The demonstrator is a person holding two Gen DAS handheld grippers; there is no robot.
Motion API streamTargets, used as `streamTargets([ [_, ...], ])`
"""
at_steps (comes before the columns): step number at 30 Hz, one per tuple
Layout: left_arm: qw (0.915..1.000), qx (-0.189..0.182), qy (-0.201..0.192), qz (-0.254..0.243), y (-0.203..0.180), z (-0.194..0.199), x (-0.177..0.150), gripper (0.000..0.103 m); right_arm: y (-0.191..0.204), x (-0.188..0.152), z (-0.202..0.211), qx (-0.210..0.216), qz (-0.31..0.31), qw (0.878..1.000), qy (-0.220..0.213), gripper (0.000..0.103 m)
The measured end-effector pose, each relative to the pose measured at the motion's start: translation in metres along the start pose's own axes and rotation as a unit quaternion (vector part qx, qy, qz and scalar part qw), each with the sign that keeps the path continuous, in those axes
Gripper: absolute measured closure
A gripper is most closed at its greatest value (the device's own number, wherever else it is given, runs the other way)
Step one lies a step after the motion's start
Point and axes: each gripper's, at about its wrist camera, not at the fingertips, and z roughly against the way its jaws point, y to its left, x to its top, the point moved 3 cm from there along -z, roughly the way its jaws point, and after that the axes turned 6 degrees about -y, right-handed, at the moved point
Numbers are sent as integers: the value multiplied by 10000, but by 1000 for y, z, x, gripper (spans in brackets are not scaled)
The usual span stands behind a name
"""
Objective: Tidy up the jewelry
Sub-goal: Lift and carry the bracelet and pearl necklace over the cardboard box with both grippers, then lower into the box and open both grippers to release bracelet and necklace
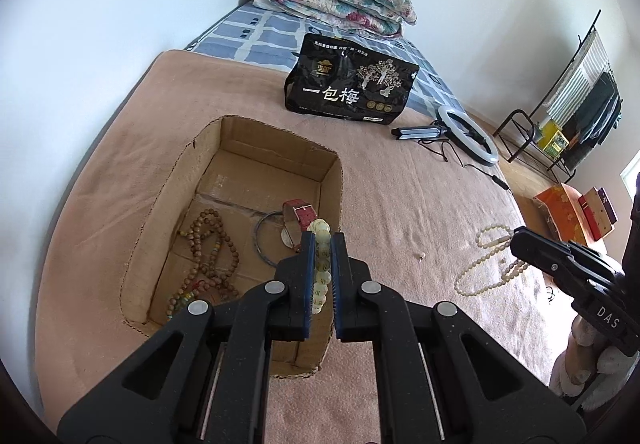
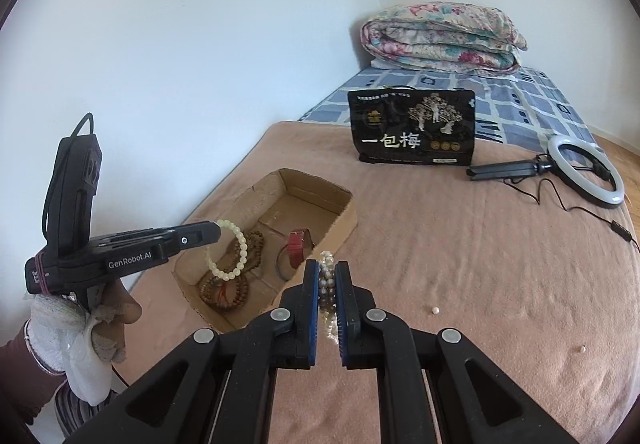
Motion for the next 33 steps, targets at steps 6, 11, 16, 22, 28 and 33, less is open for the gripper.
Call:
streamTargets([
  [6,9999,36,66,75,15,1,-8,98,25,15,-28,241,191,9995,60,98],
  [11,9999,42,111,89,20,0,-14,98,38,27,-52,383,274,9988,129,98],
  [16,9998,4,173,119,23,-2,-20,98,50,36,-74,497,324,9980,209,98],
  [22,9997,37,223,97,25,-9,-28,98,54,44,-103,615,240,9972,346,98],
  [28,9996,84,251,83,29,-12,-30,98,55,43,-127,628,202,9966,487,98],
  [33,9994,213,288,12,32,-14,-32,98,57,44,-143,615,213,9962,575,98],
])
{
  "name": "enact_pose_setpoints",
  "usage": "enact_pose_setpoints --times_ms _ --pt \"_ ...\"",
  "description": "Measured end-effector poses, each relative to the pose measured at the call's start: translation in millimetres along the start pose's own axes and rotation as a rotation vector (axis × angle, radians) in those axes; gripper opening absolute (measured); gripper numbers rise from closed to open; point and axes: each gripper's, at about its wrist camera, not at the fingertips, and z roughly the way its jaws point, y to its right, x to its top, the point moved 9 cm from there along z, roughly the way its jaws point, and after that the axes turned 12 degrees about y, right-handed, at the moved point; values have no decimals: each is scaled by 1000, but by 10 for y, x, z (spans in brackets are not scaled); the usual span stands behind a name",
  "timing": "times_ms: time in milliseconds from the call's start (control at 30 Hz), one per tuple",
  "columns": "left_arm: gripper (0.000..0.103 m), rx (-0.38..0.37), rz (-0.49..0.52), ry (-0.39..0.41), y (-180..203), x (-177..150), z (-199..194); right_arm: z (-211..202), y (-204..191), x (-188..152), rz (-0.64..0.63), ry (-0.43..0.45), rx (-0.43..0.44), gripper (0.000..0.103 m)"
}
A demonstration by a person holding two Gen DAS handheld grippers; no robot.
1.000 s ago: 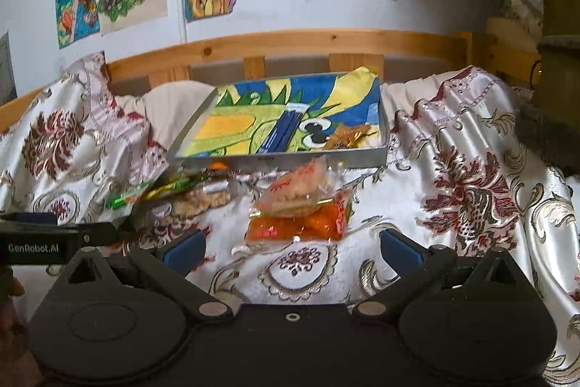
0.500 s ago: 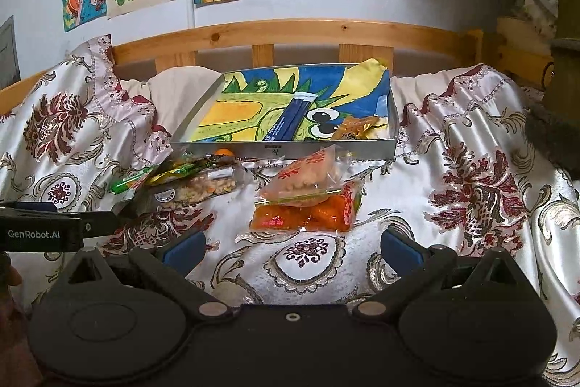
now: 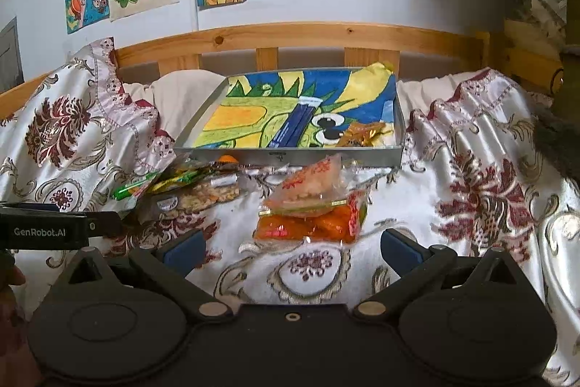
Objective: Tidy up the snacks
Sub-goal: 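Grasp the white-and-green bag with the left tool while the right tool grasps the clear bag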
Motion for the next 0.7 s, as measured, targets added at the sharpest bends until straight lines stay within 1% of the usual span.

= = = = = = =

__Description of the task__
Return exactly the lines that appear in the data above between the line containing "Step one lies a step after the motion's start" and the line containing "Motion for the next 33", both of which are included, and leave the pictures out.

__Task response__
Step one lies a step after the motion's start
Point and axes: each gripper's, at about its wrist camera, not at the fingertips, and z roughly against the way its jaws point, y to its left, x to its top, the point moved 3 cm from there along -z, roughly the way its jaws point, and after that the axes turned 6 degrees about -y, right-handed, at the moved point
Numbers are sent as integers: the value multiplied by 10000, but by 1000 for y, z, x, gripper (spans in brackets are not scaled)
The usual span stands behind a name
"""
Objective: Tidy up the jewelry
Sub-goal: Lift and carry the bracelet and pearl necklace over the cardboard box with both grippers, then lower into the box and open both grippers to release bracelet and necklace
Motion for the next 33 steps, targets at steps 6, 11, 16, 22, 28 and 33, less is open for the gripper.

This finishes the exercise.